Whilst many organisations want to introduce and embed innovation into the workplace there are companies that struggle to control it. One civil engineering company found it was continually re-inventing the wheel through a lack of shared learning across the company.
Although civil engineering consultants are inherently conservative – bridge failures and tunnel collapses are simply unacceptable – they are often required to come up with innovative solutions, think about the Thames Barrage or the Large Hadron Collider. Ironically these landmark projects are often more easy to manage than the more usual, widely dispersed projects.
For a high profile projects the research, innovation and the development of new materials can be controlled relatively easily within confines of the project team unlike the day-to-day business.
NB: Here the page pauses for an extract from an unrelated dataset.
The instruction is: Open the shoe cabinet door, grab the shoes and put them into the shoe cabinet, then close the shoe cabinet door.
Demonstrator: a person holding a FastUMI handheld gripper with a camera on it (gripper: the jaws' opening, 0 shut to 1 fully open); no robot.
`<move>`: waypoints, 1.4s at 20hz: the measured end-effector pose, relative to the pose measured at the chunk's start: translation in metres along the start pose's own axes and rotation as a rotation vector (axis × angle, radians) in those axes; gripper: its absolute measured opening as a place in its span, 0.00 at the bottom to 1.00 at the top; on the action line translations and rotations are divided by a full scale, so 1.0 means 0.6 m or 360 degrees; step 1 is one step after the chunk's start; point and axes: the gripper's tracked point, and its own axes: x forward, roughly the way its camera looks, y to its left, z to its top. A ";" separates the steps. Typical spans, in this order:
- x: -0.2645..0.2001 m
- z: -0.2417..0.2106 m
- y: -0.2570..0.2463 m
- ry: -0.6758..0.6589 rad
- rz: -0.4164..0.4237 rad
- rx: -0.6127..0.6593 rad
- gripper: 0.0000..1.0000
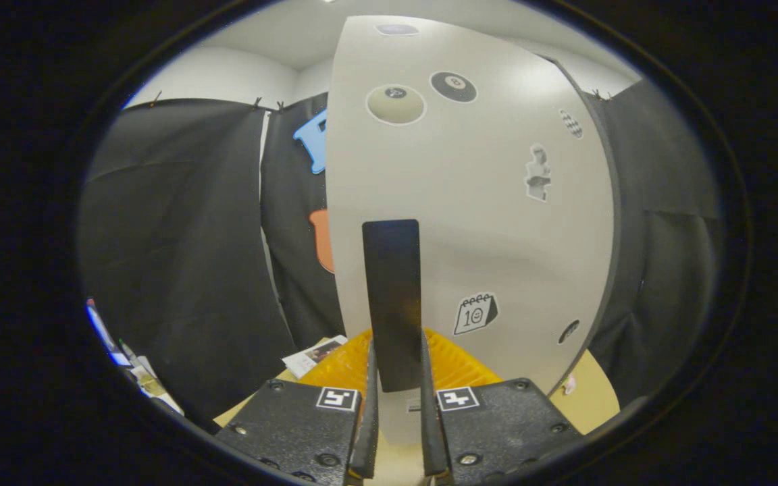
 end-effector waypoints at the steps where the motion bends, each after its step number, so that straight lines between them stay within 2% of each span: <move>1: -0.014 -0.001 -0.006 0.0003 -0.0010 0.0007 0.29; 8: -0.112 -0.007 -0.061 -0.0002 -0.0152 0.0040 0.27; 11: -0.149 -0.009 -0.099 -0.0018 -0.0249 0.0007 0.23; 16: -0.208 -0.007 -0.163 -0.0021 -0.0359 0.0076 0.15; 25: -0.262 -0.006 -0.302 0.0008 -0.0596 0.0121 0.06; 28: -0.270 -0.010 -0.338 0.0018 -0.0584 0.0148 0.05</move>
The issue: Lack of shared corporate knowledge
One example of this was a large engineering consulting company with several thousand engineers distributed across over 100 offices worldwide. One aspect of the company’s business is the decontamination of former industrial facilities prior to commercial or residential redevelopment. Like many companies of its size in the sector a 300-400 of its engineers will be working on this type of project at any time.
The issue these engineers face is finding the most appropriate solution for their site.
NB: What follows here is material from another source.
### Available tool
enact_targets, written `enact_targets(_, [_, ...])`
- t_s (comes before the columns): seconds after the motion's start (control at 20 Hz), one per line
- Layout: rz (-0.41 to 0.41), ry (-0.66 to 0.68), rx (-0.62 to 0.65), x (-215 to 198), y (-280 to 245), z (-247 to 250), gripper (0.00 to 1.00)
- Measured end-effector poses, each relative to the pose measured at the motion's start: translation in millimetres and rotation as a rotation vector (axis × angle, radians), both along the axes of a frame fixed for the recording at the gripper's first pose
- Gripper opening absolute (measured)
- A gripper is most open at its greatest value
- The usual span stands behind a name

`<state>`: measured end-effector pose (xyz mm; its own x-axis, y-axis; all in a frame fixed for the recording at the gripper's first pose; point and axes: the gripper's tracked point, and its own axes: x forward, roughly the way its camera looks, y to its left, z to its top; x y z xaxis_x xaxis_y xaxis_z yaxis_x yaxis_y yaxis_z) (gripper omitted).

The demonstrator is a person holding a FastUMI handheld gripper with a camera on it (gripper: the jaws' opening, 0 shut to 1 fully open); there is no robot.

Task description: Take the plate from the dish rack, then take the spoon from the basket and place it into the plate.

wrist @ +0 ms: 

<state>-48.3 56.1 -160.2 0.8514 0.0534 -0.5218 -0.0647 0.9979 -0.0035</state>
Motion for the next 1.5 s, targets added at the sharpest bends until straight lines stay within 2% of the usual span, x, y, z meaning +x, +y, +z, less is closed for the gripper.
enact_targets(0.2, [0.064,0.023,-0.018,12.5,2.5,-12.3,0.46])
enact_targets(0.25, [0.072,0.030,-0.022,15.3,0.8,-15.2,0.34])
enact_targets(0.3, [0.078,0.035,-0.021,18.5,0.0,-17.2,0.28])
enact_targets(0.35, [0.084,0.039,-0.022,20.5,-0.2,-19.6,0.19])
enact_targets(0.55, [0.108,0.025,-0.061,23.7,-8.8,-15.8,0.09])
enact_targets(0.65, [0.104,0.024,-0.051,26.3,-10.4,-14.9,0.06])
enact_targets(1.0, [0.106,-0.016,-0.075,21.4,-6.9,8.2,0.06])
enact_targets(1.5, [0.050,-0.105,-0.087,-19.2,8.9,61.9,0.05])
The engineers are not very well connected globally or even nationally and client confidentiality makes it difficult to discuss potential problems outside of the company. In addition, regulatory constraints vary widely around the world and some clients have favoured clean-up techniques and a variety of technology solutions are available for each site.
These pressures and the lack of communication lead individual project managers to start designing and innovating in isolation or to seek out a quick fix. They can be convinced by a specialist contractor or university engineering department that the site is suitable for a new technique, only to discover that the method was inappropriate.
Worse still colleagues in other offices might already have known that the technique was inappropriate. New applications for existing technologies have a limited chance of success in such a closed unquestioning environment.
Although engineers are well known for learning from their mistakes the commercial and residential end uses for properties like these mean that clients do not allow sensitive information into the public domain, so it is difficult to share the learning points with others. The result was a significant number of similar projects undertaken differently with a range of outcomes.
Although taken in isolation each project appeared to have something innovative about it viewed globally it might share similarities with other projects and tried and tested approaches may already be available.
The realisation within this company that there was a problem was identified by young site engineers who were moving from site-to-site and job-to-job as part of the company’s training programme.
The solution: a virtual network
The solution was simple; give two senior engineers from each operational region some time to think about the issues with some external facilitation. This led to a virtual network being set up for all the engineers involved. Regional operating groups were organised first and then linked to create a global team, a mail list was enough to get started but it moved to social media style sharing with monthly Q&A sessions, newsletters and webinars to share successes and failures.
The biggest hit was the decision to run annual seminars that included clients, contractors, regulators and academics presenting alongside the company’s project engineers. This had the effect of periodically opening the network to new ideas and business opportunities.
The outcome: controlled innovation
The previous chaotic, often inappropriate attempts at innovation were replaced by controlled interfaces with universities and specialists where interesting research or developments had been identified as worth pursuing.